Cette stratégie semble aujourd’hui produire ses effets. La Banque centrale rappelle toutefois que sa mission reste un équilibre permanent : maintenir la stabilité des prix tout en permettant aux économies de continuer à financer leur développement.
La disponibilité du crédit, le financement des entreprises et l’accompagnement du secteur privé restent parmi les principaux défis pour transformer la croissance économique en emplois et en amélioration durable du niveau de vie.
Des risques qui nécessitent une vigilance permanente
Malgré ces résultats encourageants, la BCEAO appelle à maintenir la prudence.

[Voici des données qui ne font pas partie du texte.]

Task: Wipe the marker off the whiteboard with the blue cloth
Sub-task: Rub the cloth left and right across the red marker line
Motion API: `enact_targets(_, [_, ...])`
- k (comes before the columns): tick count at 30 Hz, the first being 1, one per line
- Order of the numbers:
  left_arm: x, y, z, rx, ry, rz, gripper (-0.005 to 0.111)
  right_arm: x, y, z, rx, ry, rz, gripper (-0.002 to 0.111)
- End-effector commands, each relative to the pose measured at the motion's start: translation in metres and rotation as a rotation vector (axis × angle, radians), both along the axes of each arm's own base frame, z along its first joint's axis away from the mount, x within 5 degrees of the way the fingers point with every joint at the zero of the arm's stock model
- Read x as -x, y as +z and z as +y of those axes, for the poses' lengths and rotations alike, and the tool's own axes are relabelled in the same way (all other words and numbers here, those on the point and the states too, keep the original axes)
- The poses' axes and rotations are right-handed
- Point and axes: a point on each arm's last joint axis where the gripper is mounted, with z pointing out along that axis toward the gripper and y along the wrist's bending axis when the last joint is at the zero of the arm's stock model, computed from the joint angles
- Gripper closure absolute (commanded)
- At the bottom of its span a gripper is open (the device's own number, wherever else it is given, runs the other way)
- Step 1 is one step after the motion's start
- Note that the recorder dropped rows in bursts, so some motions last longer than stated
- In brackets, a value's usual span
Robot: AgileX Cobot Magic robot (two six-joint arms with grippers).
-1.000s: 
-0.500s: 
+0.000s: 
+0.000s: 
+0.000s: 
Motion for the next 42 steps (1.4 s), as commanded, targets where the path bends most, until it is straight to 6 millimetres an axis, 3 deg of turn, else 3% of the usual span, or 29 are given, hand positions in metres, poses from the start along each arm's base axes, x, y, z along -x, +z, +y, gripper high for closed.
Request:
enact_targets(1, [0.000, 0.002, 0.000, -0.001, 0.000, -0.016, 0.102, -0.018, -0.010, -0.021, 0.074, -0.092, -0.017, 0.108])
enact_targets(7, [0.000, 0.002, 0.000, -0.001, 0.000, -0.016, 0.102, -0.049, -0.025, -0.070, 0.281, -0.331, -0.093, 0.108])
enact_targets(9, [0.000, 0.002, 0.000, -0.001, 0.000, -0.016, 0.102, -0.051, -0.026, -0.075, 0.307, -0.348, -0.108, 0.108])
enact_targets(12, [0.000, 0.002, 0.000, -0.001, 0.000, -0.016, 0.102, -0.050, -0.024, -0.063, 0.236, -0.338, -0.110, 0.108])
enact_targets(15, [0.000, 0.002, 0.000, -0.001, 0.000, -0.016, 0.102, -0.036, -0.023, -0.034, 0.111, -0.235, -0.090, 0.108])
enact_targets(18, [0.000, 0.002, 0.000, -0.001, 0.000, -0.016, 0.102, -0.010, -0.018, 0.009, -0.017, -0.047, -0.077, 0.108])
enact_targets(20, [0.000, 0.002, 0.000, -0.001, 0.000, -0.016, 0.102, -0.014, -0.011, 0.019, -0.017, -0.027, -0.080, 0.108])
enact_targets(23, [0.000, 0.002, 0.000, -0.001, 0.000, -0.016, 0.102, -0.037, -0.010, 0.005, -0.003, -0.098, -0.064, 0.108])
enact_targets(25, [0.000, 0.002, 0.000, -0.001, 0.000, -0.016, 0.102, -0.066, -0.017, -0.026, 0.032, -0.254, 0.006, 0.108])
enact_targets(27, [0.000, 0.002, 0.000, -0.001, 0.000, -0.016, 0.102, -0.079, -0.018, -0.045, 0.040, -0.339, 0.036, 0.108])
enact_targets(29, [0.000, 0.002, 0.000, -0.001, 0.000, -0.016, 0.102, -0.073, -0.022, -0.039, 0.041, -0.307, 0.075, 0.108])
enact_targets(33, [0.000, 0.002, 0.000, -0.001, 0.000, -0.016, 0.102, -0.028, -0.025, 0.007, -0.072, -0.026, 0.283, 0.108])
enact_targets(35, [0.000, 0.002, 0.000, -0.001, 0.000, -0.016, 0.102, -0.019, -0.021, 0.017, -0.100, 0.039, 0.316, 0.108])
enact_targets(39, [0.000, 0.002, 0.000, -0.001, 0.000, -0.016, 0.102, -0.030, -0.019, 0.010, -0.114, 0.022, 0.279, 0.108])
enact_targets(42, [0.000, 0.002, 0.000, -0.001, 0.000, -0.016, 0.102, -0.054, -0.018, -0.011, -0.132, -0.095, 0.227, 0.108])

Plusieurs facteurs pourraient influencer les perspectives économiques de l’Union :
- les tensions géopolitiques internationales ;
- la volatilité des prix des matières premières ;
- les effets du changement climatique sur l’agriculture ;
- les défis sécuritaires dans certaines zones ;
- les conditions financières mondiales encore contraignantes.
L’institution estime néanmoins que les économies de l’UEMOA disposent aujourd’hui de bases suffisamment solides pour poursuivre leur trajectoire de croissance.
2026, maintenir le cap de la transformation économique
La Banque centrale prévoit une poursuite de la dynamique économique en 2026, avec une croissance qui devrait rester supérieure à 6 %, soutenue notamment par les investissements, les services et les secteurs productifs.
Mais au-delà des chiffres macroéconomiques, le véritable enjeu reste la transformation de cette croissance en bénéfices concrets pour les populations.
Car une croissance de 6,3 % constitue une performance remarquable, mais elle ne prendra tout son sens que si elle contribue davantage à créer des emplois, renforcer les entreprises locales, améliorer les revenus des ménages et accélérer l’industrialisation de la région.
Avec une croissance de 6,3 % et une inflation contenue à 2,3 %, l’UEMOA envoie un signal de confiance aux investisseurs et aux marchés. La performance économique affichée par la BCEAO confirme la résilience du modèle communautaire ouest-africain.
Mais le prochain défi est désormais clair : transformer cette stabilité retrouvée en une croissance plus inclusive, capable de produire davantage de richesse pour les citoyens. Car la vraie réussite économique ne se mesure pas seulement à la vigueur des indicateurs, mais à leur impact dans la vie quotidienne des populations.